§ Exercise directions
Could you copy every record exactly, leaving the pictures behind?

§ Records to use
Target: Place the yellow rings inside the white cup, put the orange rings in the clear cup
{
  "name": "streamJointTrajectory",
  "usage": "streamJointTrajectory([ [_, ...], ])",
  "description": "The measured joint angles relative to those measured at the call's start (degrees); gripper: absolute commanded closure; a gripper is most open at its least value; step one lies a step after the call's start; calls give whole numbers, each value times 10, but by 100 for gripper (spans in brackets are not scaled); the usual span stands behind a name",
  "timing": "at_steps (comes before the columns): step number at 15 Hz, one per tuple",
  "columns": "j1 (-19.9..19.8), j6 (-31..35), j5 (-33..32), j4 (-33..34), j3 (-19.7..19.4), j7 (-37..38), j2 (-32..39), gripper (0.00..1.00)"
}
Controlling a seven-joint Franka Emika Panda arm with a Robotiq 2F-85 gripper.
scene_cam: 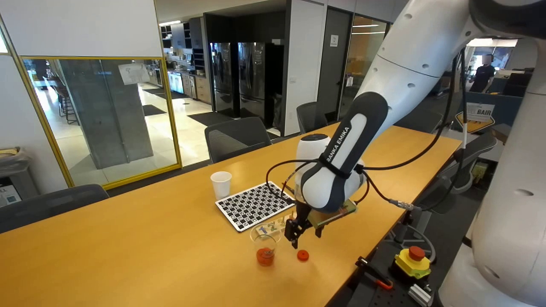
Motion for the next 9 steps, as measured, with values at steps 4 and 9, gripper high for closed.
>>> streamJointTrajectory([
  [4, 7, 66, 80, 0, 6, -50, 52, 0],
  [9, 0, 104, 150, 1, 33, -103, 89, 0],
])
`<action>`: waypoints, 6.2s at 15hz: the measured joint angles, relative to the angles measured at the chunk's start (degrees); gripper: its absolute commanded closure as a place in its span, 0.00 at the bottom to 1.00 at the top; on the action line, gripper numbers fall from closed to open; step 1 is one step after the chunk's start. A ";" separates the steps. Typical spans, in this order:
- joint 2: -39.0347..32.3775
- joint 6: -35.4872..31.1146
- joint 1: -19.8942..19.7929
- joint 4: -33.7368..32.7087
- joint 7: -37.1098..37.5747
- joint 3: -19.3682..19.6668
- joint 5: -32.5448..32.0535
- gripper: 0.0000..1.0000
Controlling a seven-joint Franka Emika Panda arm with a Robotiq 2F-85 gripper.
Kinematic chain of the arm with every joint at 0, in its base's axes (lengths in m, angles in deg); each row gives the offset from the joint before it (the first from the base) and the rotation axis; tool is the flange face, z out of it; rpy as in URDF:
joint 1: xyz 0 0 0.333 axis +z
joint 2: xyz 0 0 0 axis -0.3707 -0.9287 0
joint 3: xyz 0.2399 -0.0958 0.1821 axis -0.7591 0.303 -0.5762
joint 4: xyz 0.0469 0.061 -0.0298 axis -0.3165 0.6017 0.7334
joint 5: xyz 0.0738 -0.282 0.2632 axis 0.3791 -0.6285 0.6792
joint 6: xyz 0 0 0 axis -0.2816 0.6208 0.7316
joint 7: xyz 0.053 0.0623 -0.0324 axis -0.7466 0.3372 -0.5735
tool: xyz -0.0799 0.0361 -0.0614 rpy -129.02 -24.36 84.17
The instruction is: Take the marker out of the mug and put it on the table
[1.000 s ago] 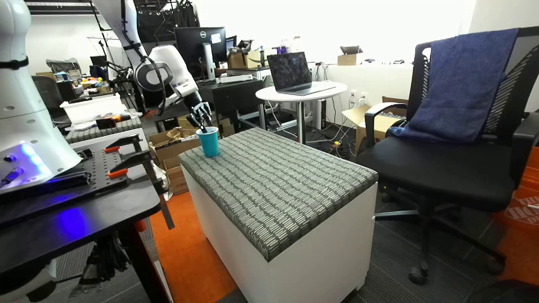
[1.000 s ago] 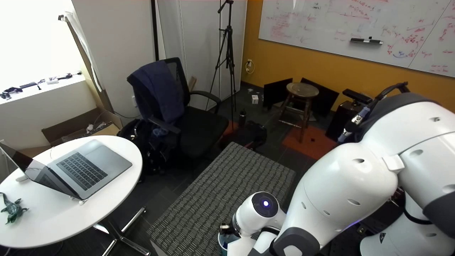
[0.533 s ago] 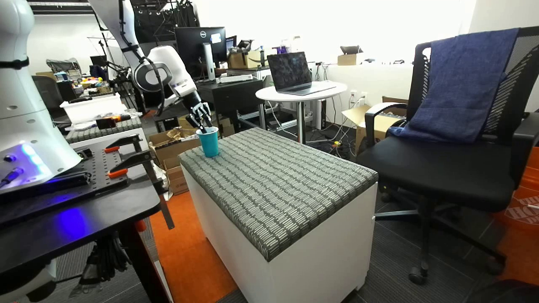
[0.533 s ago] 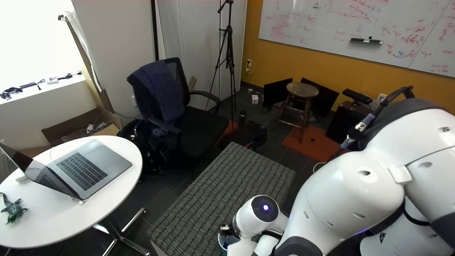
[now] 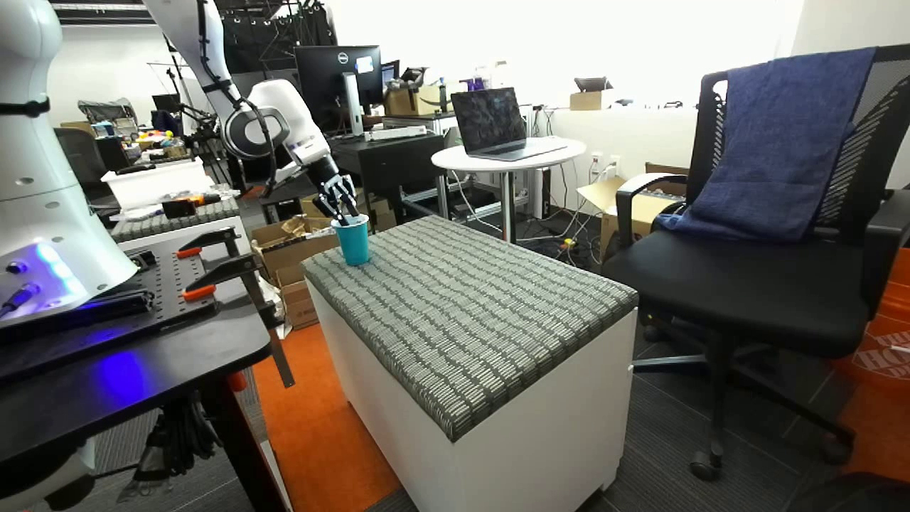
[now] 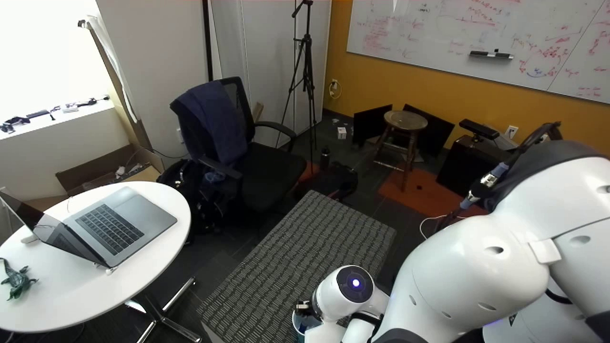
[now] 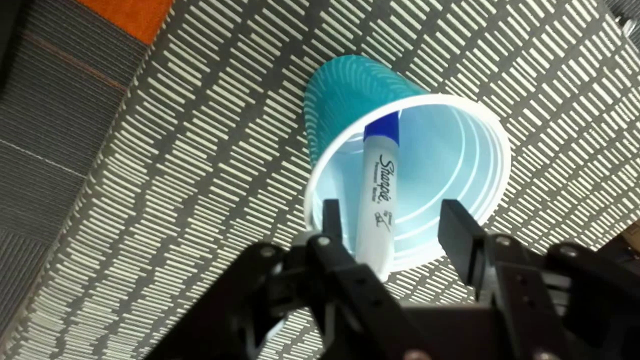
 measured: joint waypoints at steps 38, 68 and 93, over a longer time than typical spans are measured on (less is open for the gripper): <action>-5.92 8.87 10.59 -4.08 17.45 12.09 -12.55 0.94; 12.71 -3.39 18.20 13.32 26.91 36.47 -12.86 0.94; 12.20 -12.39 -73.63 5.76 52.78 -26.49 -64.00 0.94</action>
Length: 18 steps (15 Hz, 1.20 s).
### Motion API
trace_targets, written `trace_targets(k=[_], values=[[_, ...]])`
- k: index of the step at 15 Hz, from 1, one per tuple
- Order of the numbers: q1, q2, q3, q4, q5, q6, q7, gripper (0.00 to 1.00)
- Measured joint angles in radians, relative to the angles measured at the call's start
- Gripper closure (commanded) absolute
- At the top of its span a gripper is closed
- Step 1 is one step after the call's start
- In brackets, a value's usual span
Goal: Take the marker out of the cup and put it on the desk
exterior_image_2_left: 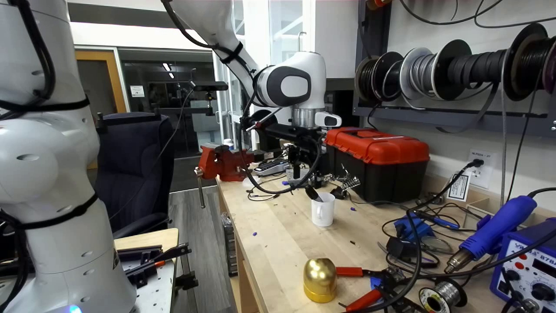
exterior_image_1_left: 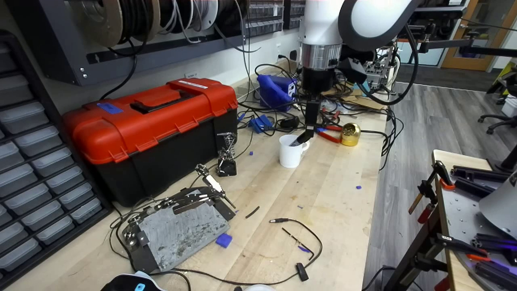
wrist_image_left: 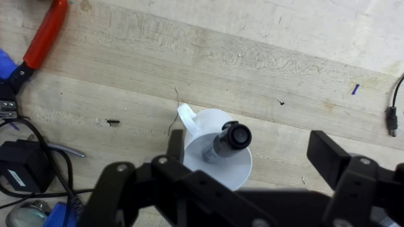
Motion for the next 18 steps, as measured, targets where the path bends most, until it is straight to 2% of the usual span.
trace_targets(k=[18], values=[[-0.009,0.042,0.004,-0.002,0.027,-0.013,-0.049,0.00]])
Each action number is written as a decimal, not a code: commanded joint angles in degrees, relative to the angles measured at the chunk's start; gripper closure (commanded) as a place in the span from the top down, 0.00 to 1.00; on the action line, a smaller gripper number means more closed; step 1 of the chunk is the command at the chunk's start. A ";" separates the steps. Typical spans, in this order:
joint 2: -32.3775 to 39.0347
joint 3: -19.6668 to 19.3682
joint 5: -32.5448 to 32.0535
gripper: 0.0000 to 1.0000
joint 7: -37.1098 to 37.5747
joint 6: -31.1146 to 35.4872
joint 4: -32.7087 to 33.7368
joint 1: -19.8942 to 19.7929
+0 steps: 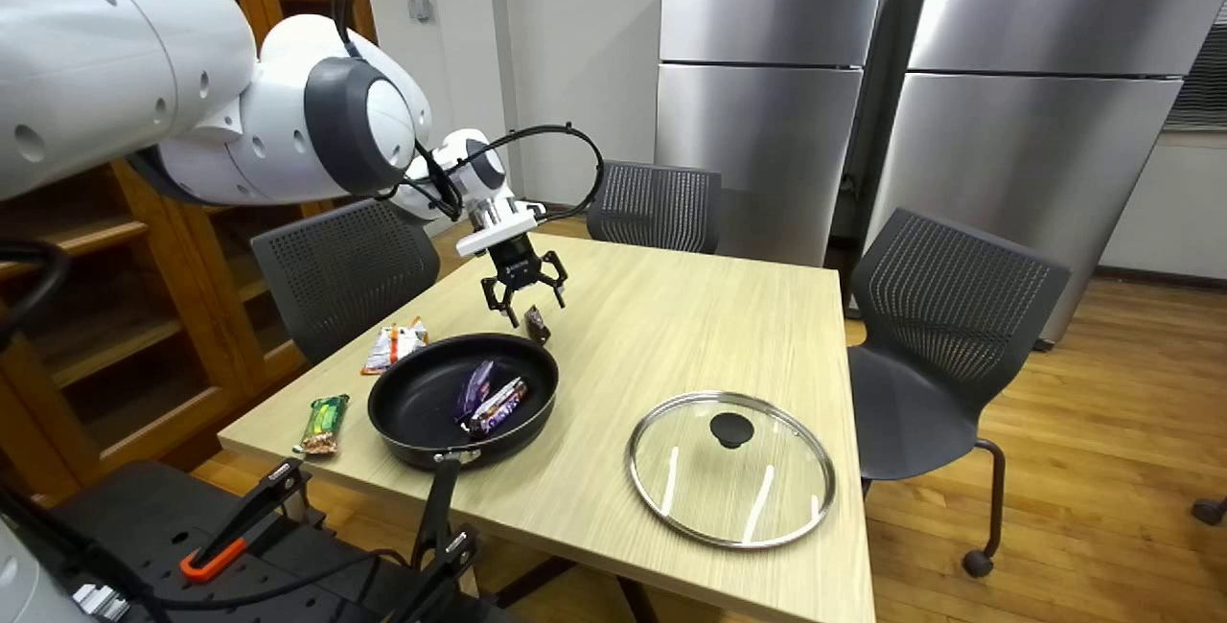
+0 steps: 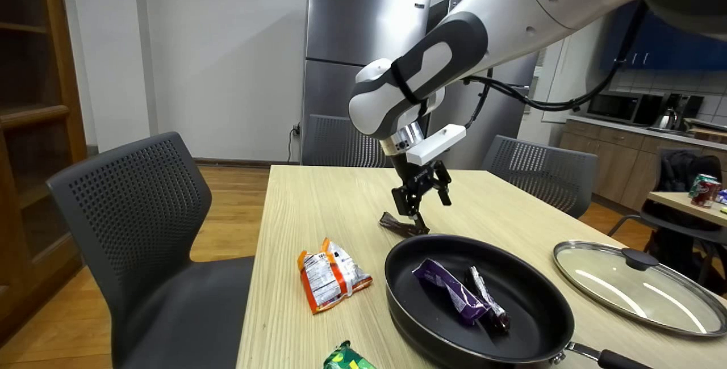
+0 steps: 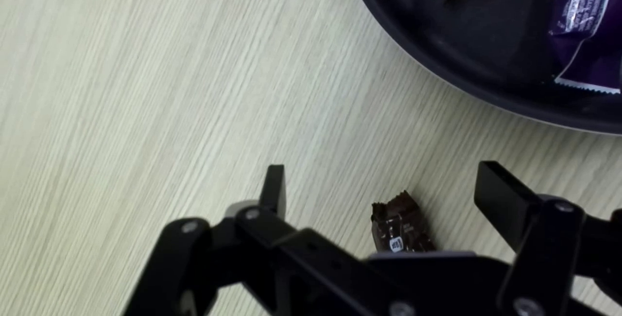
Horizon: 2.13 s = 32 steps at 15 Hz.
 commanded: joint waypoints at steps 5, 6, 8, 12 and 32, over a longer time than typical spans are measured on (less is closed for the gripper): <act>0.03 0.45 -0.21 1.00 0.19 3.47 -1.27 -0.55; 0.05 0.47 -0.20 1.00 0.31 4.69 -1.62 -0.70; 0.13 0.68 -0.07 1.00 -0.17 7.98 -2.42 -1.26; 0.19 0.68 -0.06 1.00 -1.01 12.95 -3.69 -2.06; 0.26 5.99 5.77 0.74 -10.76 18.67 -6.14 -6.38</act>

§ Written solution
Target: Place the yellow rings inside the white cup, put the orange rings in the clear cup
{
  "name": "streamJointTrajectory",
  "usage": "streamJointTrajectory([ [_, ...], ])",
  "description": "The measured joint angles relative to those measured at the call's start (degrees); gripper: absolute commanded closure; a gripper is most open at its least value; step one lies a step after the call's start; calls give whole numbers, each value times 10, but by 100 for gripper (spans in brackets are not scaled); the usual span stands behind a name",
  "timing": "at_steps (comes before the columns): step number at 15 Hz, one per tuple",
  "columns": "j1 (-19.9..19.8), j6 (-31..35), j5 (-33..32), j4 (-33..34), j3 (-19.7..19.4), j7 (-37..38), j2 (-32..39), gripper (0.00..1.00)"
}
Controlling a seven-joint Franka Emika Panda arm with a Robotiq 2F-85 gripper.
scene_cam: 
Motion for the next 9 steps, as measured, with values at steps 4 and 9, gripper high for closed.
>>> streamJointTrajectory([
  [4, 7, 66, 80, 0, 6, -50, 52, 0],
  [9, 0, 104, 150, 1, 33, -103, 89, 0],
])
`<action>`: waypoints, 6.2s at 15hz: the measured joint angles, relative to the angles measured at the chunk's start (degrees); gripper: its absolute commanded closure as a place in its span, 0.00 at the bottom to 1.00 at the top; on the action line, gripper numbers fall from closed to open; step 1 is one step after the chunk's start. A ";" separates the steps. Typical spans, in this order:
- joint 2: -39.0347..32.3775
- joint 6: -35.4872..31.1146
- joint 1: -19.8942..19.7929
- joint 4: -33.7368..32.7087
- joint 7: -37.1098..37.5747
- joint 3: -19.3682..19.6668
- joint 5: -32.5448..32.0535
- gripper: 0.0000..1.0000
Controlling a seven-joint Franka Emika Panda arm with a Robotiq 2F-85 gripper.
Kinematic chain of the arm with every joint at 0, in its base's axes (lengths in m, angles in deg); each row gives the offset from the joint before it (the first from the base) and the rotation axis; tool is the flange face, z out of it; rpy as in URDF:
joint 1: xyz 0 0 0.333 axis +z
joint 2: xyz 0 0 0 axis -0.3707 -0.9287 0
joint 3: xyz 0.2399 -0.0958 0.1821 axis -0.7591 0.303 -0.5762
joint 4: xyz 0.0469 0.061 -0.0298 axis -0.3165 0.6017 0.7334
joint 5: xyz 0.0738 -0.282 0.2632 axis 0.3791 -0.6285 0.6792
joint 6: xyz 0 0 0 axis -0.2816 0.6208 0.7316
joint 7: xyz 0.053 0.0623 -0.0324 axis -0.7466 0.3372 -0.5735
tool: xyz -0.0799 0.0361 -0.0614 rpy -129.02 -24.36 84.17
The instruction is: Take the marker out of the mug and put it on the table
[1.000 s ago] 
[1.000 s ago] 
[0.533 s ago] 
[0.533 s ago] 
[now] 
[now] 
[now] 
 measured: joint waypoints at steps 38, 68 and 93, over a longer time than typical spans are measured on (less is open for the gripper): <action>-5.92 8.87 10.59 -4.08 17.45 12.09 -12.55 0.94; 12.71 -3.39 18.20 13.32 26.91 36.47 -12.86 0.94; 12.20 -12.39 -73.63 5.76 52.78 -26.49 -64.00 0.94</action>
Length: 18 steps (15 Hz, 1.20 s).
### Motion API
trace_targets, written `trace_targets(k=[_], values=[[_, ...]])`
- k: index of the step at 15 Hz, from 1, one per tuple
- Order of the numbers: q1, q2, q3, q4, q5, q6, q7, gripper (0.00 to 1.00)
- Measured joint angles in radians, relative to the angles measured at the call's start
- Gripper closure (commanded) absolute
- At the top of its span a gripper is closed
- Step 1 is one step after the call's start
- In brackets, a value's usual span
Goal: Take the marker out of the cup and put it on the desk
exterior_image_2_left: 
exterior_image_1_left: 
wrist_image_left: 
Motion for the next 18 steps, as measured, targets where the path bends most, until it is straight to 2% of the usual span.
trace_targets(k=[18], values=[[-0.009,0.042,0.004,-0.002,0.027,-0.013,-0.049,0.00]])
Each action number is written as a decimal, not a code: commanded joint angles in degrees, relative to the angles measured at the chunk's start; gripper closure (commanded) as a place in the span from the top down, 0.00 to 1.00; on the action line, a smaller gripper number means more closed; step 1 of the chunk is the command at the chunk's start. A ";" separates the steps. Typical spans, in this order:
joint 2: -32.3775 to 39.0347
joint 3: -19.6668 to 19.3682
joint 5: -32.5448 to 32.0535
gripper: 0.0000 to 1.0000
joint 7: -37.1098 to 37.5747
joint 6: -31.1146 to 35.4872
joint 4: -32.7087 to 33.7368
joint 1: -19.8942 to 19.7929
+0 steps: 
+0 steps: 
+0 steps: 
Horizon: 2.13 s = 32 steps at 15 Hz.
 commanded: joint waypoints at steps 5, 6, 8, 12 and 32, over a longer time than typical spans are measured on (less is closed for the gripper): <act>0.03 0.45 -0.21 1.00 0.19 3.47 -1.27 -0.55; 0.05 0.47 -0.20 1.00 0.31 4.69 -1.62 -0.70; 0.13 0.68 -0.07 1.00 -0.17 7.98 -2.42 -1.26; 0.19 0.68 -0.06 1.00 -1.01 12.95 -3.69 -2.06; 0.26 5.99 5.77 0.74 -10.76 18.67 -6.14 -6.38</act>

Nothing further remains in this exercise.